Every Anxious Wave Review

This week's novel is Every Anxious Wave, time travel and rock concerts by Mo Daviau.  This was recommended again by NPR's best books of 2016.

Karl used to be in a mildly famous band and used to have a hippy, squatter girlfriend, but now he owns a bar and wallows in nostalgia.  When he finds a wormhole in his closet, he turns that nostalgia into a business, sending people back in time to see their favorite bands.  When he accidentally sends his only friend, Wayne, back to 980 instead of 1980, he has to get the help of grumpy astrophysicist, Lena, who would rather use the wormhole to change the past than see a concert.

I was so psyched about the premise of this one.  Going back in time to see any concert you want would be so cool.  I could see LCD Soundsystem at Madison Square Garden or Cheep Trick at Budokan.  I could see the Beatles in Hamburg.  If the premise expanded a bit, I could see ballets, operas, movie premieres in classic theaters.  I could see Macbeth at the Globe.

But I know Karl would judge me for these choices, and that makes it both really hard to relate to him and his "I have better taste than everyone and no one is cool enough to understand the true beauty of bands they've never heard of."  His attitude added a level of embarrassment, especially since I was so enthusiastic about the premise.  I'm enthusiastic about the wrong things and that makes me vapid or a sell out or a tool or something.  This is not what I want out of a reading experience.

Karl's life being stuck in the past, his stumbling upon a time machine that he only uses to go backwards, where he has strict rules of non-interference, and uses to relive his glory days, tie together thematically with incredible ease and creativity.  The problem is that I just can't sympathize.  I don't pine after the glory days because my glory days are ahead of me.  I don't get why he's pining after his ex-girlfriend when every way he describes her makes her sound awful.  Although I'm sure his struggles would resonate with some people, they just didn't for me and that made him come off whiny and unlikable.

The novel was also a fan of the more loosey-goosey school of time travel that I mentioned last week.
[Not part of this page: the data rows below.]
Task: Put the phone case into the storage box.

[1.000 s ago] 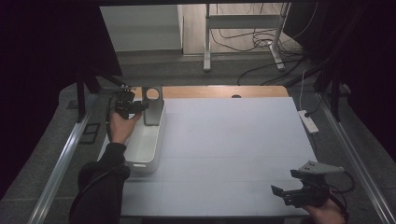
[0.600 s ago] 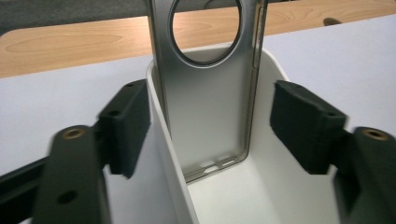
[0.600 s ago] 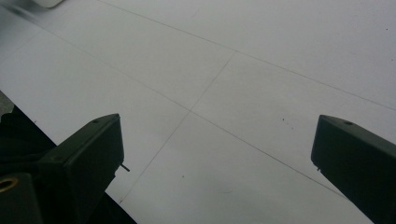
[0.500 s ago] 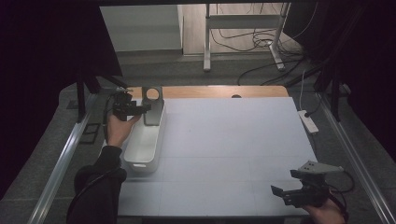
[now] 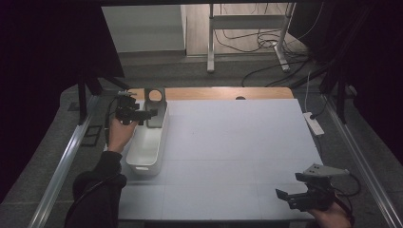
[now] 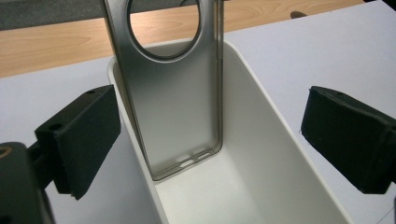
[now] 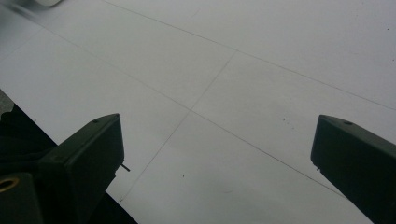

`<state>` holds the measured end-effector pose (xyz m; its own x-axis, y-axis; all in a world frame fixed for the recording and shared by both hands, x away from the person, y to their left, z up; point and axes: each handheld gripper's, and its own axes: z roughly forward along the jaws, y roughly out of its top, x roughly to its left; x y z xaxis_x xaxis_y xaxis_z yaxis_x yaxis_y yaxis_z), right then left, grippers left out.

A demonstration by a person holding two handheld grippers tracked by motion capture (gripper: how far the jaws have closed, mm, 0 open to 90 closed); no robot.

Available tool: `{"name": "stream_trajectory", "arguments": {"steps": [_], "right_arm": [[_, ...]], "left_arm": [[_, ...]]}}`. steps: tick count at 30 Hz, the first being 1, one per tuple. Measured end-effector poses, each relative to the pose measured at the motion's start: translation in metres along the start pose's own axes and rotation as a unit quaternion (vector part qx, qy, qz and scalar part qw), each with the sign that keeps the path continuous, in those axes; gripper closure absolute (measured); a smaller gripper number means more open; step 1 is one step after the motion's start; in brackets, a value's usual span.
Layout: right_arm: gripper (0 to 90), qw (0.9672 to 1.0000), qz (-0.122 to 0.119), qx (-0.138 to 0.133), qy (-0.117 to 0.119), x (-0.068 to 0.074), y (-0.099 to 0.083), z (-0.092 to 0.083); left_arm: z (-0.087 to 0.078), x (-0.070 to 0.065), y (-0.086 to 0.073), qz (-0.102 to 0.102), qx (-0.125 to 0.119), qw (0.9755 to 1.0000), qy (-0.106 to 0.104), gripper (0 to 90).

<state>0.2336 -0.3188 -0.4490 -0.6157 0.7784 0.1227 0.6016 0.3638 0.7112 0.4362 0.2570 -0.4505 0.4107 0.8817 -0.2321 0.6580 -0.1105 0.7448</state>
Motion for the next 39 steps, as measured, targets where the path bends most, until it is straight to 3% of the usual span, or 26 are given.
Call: {"name": "stream_trajectory", "arguments": {"steps": [4, 10, 18, 39], "right_arm": [[3.2, 1.0, -0.001, -0.001, 0.0, 0.0, 0.0, 0.0], [3.2, 1.0, 0.0, 0.0, 0.0, 0.0, 0.0, 0.0], [3.2, 1.0, -0.001, 0.001, 0.0, 0.001, 0.0, 0.0], [3.2, 1.0, -0.003, 0.004, 0.0, 0.001, 0.0, 0.0]], "left_arm": [[-0.002, -0.002, 0.0, 0.002, -0.003, 0.9999, -0.016, 4.4], [-0.003, -0.009, -0.002, 0.022, -0.002, 0.9993, -0.03, 2.8], [-0.008, -0.02, -0.007, 0.057, 0.001, 0.998, -0.028, 1.4], [-0.02, -0.044, -0.026, 0.089, -0.02, 0.995, -0.041, 1.2]]}}
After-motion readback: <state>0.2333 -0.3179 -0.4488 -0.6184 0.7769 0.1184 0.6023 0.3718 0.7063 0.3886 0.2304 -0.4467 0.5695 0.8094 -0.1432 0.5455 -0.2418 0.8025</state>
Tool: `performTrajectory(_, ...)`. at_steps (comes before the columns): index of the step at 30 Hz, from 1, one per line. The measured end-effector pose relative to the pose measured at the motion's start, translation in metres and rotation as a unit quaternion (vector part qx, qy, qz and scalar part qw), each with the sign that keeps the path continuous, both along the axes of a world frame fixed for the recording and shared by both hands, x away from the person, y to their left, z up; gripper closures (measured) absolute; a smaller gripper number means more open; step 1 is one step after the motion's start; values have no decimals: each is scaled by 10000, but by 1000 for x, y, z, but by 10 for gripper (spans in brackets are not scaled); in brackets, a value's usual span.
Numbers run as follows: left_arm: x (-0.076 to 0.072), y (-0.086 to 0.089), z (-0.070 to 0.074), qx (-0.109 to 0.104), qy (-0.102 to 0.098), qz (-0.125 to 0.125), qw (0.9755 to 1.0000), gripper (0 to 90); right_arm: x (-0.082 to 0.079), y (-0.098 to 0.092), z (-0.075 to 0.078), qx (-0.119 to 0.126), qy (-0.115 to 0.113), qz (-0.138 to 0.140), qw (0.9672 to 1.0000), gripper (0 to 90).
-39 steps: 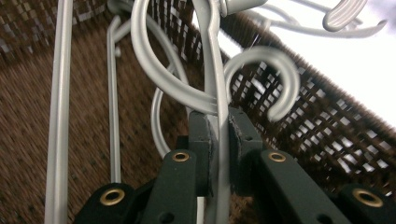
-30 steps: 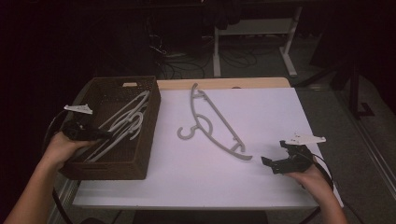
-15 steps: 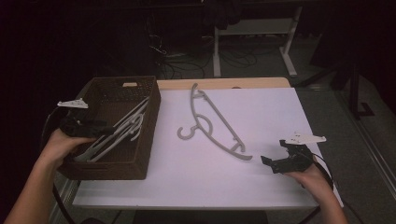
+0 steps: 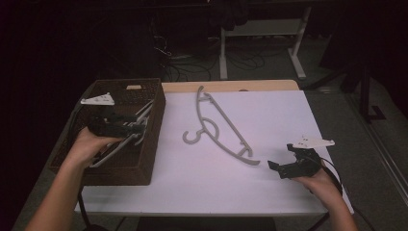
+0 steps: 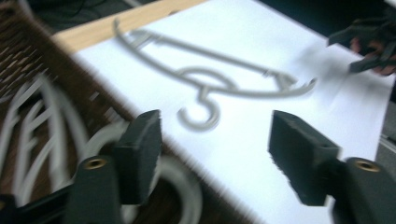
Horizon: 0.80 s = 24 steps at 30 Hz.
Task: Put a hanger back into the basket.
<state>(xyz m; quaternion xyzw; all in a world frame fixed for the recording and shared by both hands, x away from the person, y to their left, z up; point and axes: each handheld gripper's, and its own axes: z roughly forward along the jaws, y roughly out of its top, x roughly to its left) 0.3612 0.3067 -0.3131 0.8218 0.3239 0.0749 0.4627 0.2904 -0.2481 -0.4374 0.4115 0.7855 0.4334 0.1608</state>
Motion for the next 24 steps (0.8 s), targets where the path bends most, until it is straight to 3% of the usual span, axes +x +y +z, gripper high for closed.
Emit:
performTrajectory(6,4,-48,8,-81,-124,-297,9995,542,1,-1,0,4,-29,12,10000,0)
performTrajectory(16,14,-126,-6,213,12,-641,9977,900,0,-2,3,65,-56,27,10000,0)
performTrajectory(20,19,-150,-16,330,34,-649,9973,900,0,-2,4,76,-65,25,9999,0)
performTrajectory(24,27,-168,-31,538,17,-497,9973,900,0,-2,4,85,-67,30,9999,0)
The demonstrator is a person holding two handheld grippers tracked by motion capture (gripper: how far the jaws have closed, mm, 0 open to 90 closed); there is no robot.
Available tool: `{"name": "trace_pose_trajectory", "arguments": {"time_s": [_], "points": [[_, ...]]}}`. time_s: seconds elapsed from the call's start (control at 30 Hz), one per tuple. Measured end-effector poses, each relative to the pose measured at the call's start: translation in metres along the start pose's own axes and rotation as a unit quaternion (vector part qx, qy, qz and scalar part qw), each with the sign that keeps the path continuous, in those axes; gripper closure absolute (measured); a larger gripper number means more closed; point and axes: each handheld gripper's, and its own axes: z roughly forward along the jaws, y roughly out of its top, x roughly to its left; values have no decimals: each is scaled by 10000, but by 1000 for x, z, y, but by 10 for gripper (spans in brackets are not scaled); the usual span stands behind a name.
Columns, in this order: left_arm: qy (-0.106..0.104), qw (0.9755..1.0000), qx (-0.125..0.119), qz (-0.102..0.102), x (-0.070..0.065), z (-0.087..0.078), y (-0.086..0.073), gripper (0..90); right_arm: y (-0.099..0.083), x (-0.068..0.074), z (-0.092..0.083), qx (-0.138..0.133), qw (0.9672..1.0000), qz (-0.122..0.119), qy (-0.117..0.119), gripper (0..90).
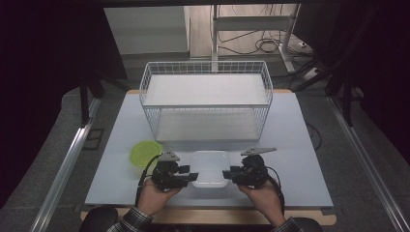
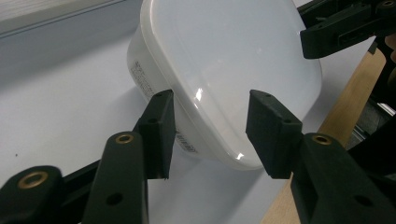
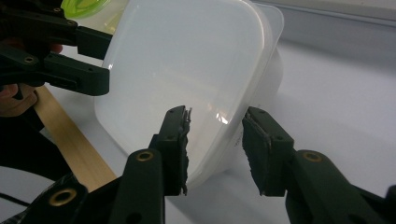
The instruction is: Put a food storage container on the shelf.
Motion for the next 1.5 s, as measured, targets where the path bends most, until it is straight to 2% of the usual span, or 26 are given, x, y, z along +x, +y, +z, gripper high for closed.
{"name": "trace_pose_trajectory", "arguments": {"time_s": [0.33, 0.43, 0.57, 0.7, 1.1, 1.2, 1.5], "points": [[85, 10000, -19, -4, -3, -1, -1, 547, -2, 2, -1, -76, 9999, 64, -51, 637], [120, 9999, -56, -15, -3, -2, -1, 581, -3, 3, -2, -93, 9999, 54, -75, 645], [195, 9995, -217, -87, -1, -3, -3, 622, -3, 3, -2, -170, 9998, 61, -115, 676], [262, 9993, -275, -74, -3, -4, -3, 638, -3, 2, -1, -227, 9996, 89, -131, 686], [370, 9988, -327, -70, -4, -2, -3, 641, -3, 2, 1, -370, 9990, 73, -225, 687], [456, 9984, -321, -44, -4, -1, -1, 652, -1, 4, 0, -409, 9988, 47, -265, 687], [428, 9981, -447, -33, -5, -4, 5, 669, 4, 2, -5, -620, 9978, 45, -249, 688]]}}
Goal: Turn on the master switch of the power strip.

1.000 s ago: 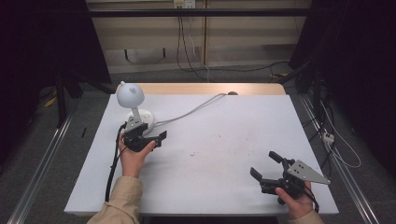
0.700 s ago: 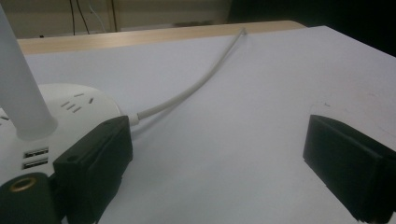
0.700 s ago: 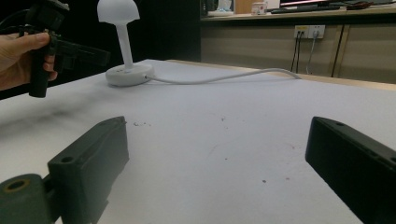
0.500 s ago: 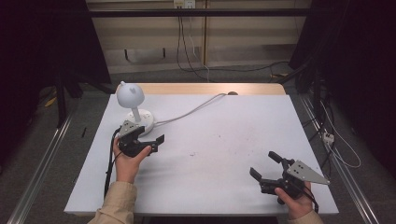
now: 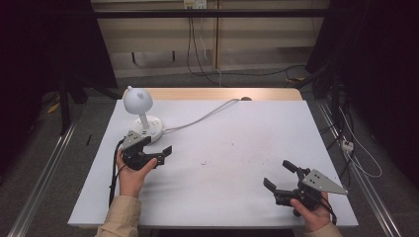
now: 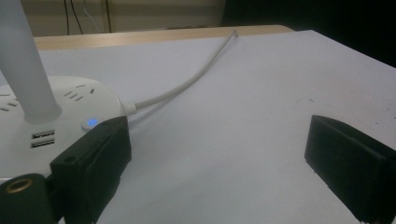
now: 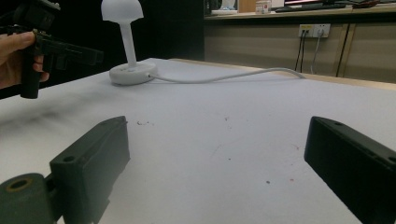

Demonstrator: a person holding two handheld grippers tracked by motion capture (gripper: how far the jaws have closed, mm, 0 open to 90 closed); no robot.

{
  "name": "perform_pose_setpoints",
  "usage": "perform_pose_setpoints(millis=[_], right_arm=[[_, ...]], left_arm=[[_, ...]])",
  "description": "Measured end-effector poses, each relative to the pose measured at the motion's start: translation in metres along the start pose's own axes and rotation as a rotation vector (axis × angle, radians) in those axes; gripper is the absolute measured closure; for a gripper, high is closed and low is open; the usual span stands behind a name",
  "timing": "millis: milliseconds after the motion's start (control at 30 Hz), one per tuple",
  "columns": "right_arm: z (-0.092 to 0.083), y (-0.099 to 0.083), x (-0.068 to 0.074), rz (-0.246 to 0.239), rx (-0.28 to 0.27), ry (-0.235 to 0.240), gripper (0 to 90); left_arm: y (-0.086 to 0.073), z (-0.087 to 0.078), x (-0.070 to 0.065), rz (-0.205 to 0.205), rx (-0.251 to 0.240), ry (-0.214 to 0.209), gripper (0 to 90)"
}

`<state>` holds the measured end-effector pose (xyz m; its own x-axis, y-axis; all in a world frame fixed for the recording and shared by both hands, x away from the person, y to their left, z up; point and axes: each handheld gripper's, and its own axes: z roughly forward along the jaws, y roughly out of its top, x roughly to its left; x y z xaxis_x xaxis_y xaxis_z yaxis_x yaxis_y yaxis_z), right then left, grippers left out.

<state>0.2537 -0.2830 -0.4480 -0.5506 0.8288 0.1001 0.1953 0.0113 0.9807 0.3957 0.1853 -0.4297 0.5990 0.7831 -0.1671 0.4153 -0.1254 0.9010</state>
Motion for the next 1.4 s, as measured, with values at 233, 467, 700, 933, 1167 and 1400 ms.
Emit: perform_pose_setpoints(millis=[233,467,700,933,1167,1400], right_arm=[[0.0,0.0,0.0,-0.001,0.002,0.002,6.1],[0.001,0.0,0.001,-0.002,0.001,0.002,6.1],[0.0,0.001,0.002,0.003,-0.002,-0.001,6.0],[0.0,0.001,0.001,-0.004,-0.002,0.001,6.0],[0.0,0.001,0.002,-0.004,-0.003,0.002,6.0],[0.0,0.001,0.002,-0.007,-0.004,0.002,6.0]], left_arm=[[-0.003,-0.007,0.0,0.0,-0.006,-0.008,6.9],[-0.004,-0.013,0.0,0.0,-0.014,-0.016,6.8],[-0.008,-0.019,0.001,0.004,-0.014,-0.011,6.8],[-0.011,-0.025,0.003,0.007,-0.013,-0.01,6.5],[-0.016,-0.033,0.005,0.004,-0.014,-0.006,6.5],[-0.019,-0.04,0.007,0.006,-0.015,-0.001,6.5]])
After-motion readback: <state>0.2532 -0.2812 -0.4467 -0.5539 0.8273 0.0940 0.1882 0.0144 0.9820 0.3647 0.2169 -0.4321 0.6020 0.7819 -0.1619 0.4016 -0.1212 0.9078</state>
You just have to suspend belief and let it wash over you without questioning too much.

"Wait, why can some people interact with the past and others can't?...Hold up, how does Karl remember timelines that were erased?  How are they holding conversations across time, wouldn't that take excessive precision?  If this future is a different timeline, was the jump between timelines part of their past?  Are they jumping across timelines when they travel through time?  How does...you know what?  Never mind.  Don't think about it too hard."